Margit Szilvitzky: Finding the Square
Date: 2021.04.15 - 05.21
Vernissage: 2021.04.15. 14:00
Margit Szilvitzky’s (1931-2018) name has become inseparable from the breakthrough of Hungarian textile art and its heyday in the seventies. Artists working in this area regarded textile art as a primary, autonomous medium, and – in parallel to its emancipation from the applied arts – they addressed contemporary issues and questions arising in international art discourse. As of the 1970s, operating outside the traditional categories of high art and on the periphery of political attention, the Szombathely Biennials offered an institutional framework for experimental approaches to textile art. In addition to Gábor Attalai and Zsuzsa Szenes, Szilvitzky was also among the artists who participated in the story of the ‘new textile’ movement not only as a regular and prominent exhibitor, but also as a shaper of key events.
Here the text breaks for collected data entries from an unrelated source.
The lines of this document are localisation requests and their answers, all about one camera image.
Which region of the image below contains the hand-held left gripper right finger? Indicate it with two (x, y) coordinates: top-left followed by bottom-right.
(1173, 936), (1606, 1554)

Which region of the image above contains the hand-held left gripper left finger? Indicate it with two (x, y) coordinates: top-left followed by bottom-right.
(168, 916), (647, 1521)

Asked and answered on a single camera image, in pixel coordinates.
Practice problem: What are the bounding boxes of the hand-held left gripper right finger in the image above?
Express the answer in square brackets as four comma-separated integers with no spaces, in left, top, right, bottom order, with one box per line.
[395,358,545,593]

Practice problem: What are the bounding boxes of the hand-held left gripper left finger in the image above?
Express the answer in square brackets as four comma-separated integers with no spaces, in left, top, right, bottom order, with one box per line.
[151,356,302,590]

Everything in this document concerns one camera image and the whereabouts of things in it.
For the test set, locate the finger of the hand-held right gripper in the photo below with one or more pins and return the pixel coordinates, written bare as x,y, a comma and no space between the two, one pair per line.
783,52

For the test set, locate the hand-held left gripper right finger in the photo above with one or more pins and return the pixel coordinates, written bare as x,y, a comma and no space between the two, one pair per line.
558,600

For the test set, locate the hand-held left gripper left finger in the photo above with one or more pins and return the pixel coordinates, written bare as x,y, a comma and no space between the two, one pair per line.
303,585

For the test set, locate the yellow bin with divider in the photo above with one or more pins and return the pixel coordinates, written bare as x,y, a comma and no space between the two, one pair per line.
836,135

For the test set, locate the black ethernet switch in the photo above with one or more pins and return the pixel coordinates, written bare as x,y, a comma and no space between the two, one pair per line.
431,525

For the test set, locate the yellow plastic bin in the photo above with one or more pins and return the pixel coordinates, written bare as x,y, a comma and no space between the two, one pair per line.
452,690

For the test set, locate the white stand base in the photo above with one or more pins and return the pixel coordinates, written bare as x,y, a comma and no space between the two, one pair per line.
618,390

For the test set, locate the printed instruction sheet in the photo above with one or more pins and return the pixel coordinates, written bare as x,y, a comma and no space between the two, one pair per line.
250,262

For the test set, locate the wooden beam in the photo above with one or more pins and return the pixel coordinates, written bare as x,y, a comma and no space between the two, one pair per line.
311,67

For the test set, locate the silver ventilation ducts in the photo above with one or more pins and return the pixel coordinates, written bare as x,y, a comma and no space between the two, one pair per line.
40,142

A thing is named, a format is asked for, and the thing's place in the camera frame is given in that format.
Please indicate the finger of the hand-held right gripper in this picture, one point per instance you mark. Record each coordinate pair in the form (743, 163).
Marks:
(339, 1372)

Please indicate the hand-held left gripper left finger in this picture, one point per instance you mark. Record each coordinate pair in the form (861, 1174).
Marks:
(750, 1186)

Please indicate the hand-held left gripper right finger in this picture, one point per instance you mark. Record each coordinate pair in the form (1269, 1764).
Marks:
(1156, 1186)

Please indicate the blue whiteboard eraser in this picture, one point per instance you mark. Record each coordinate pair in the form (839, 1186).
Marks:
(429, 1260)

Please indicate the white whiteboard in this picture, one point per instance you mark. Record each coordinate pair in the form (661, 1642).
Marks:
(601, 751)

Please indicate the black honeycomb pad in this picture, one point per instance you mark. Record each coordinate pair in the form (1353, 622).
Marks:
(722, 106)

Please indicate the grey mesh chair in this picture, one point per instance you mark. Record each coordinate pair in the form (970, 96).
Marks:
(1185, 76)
The exhibition entitled Finding the Square, now presented at acb Attachment, showcases a selection of Margit Szilvitzky’s textile works from the seventies. Following her early artistic period, inspired by the history of apparel, folk art and the neo-secessionist style, the artist turned to white canvases in the second half of the seventies. It was also during this time that she turned her attention to the square as Malevichian ’pure form’ (in addition to other basic geometric shapes), and to a methodology of folding that reflects the influence of Josef Albers’s paper studies. Szilvitzky’s serial works and process art pieces, which represented a shift toward minimal and conceptual art, drew her systematising and system-seeking attention not only to the examination of the sculptural potential of textiles and the possibilities of turning the two-dimensional plane into tree-dimensional space, but also to the exploration of light and shadow in relation to one another. This connects her works with a wide range of artists, including Péter Türk, András Mengyán, Simon Hantaï, Tibor Gáyor, Dóra Maurer, Vera Molnar, or Károly Hopp-Halász and Gyula Pauer.
In connection to the exhibition, the acb ResearchLab – as a new step in its endeavour to research and exhibit Hungarian experimental textile/ fibre art – is publishing a volume on the period of Margit Szilvitzky’s oeuvre from 1968 to 1988, with the support of the National Cultural Fund of Hungary (NKA).
Concurrently with the solo exhibition of Margit Szilvitzky’s works at acb Attachment – through a joint collaboration between acb Gallery and Kieselbach Gallery – a selection of works by Aranka Hübner, Klára Kuchta and Margit Szilvitzky is also on view at the Kieselbach Gallery (1055 Budapest, Szent István körút 5).

Eperjesi Ágnes: The Other Way Around
Date: 2021.04.15 - 05.21
Vernissage: 2021.04.15. 14:00
The Other Way Around is the first solo exhibition of Ágnes Eperjesi at the acb Gallery. She has been making the now presented colour photogram series since 2013, continuing her earlier works based on the colour relations.
Photogram as a medium is especially important to Eperjesi. She extends the paradigmatic role of the “direct print” in art to light as well, thereby including the medium of photogram among the sphere of anachronistic (at once archaic and current) prints, to use Georges Didi-Huberman’s term. In the case of photogram, the contact with light results in darkening, and the absence of light appears as a positive form – moreover, not only the tones, but also the colours yield their complementary pairs at the end of the process: everything is seen as the inverse of normal, putting our quotidian experience to the test. This is what the exhibition’s title refers to.
Eperjesi’s creative method also reflects on the creative process behind the exhibited photograms. In 2013, she began experimenting with folding colour light-sensitive material back onto itself – thereby fixing a colour phenomenon on the medium while also imprinting the spatiality, distortion, variability and transience of the same phenomenon. At the same time, this folding also serves as a key to the configuration of the colours that appear on the photo paper. As the artist herself phrased, she is interested in the nature of bigger changes arising from the synergy of smaller changes, as well as the possibilities that lie in turning points and recording the impression of all of these. She is interested in situations that we can observe in the midst of change, in their very transience – especially ones that are capable of self-reflection in the course of transition and change. Although she gives form to her observations of this kind using other media as well, the photogram as a medium inherently bears the possibility of representing self-reflexive processes.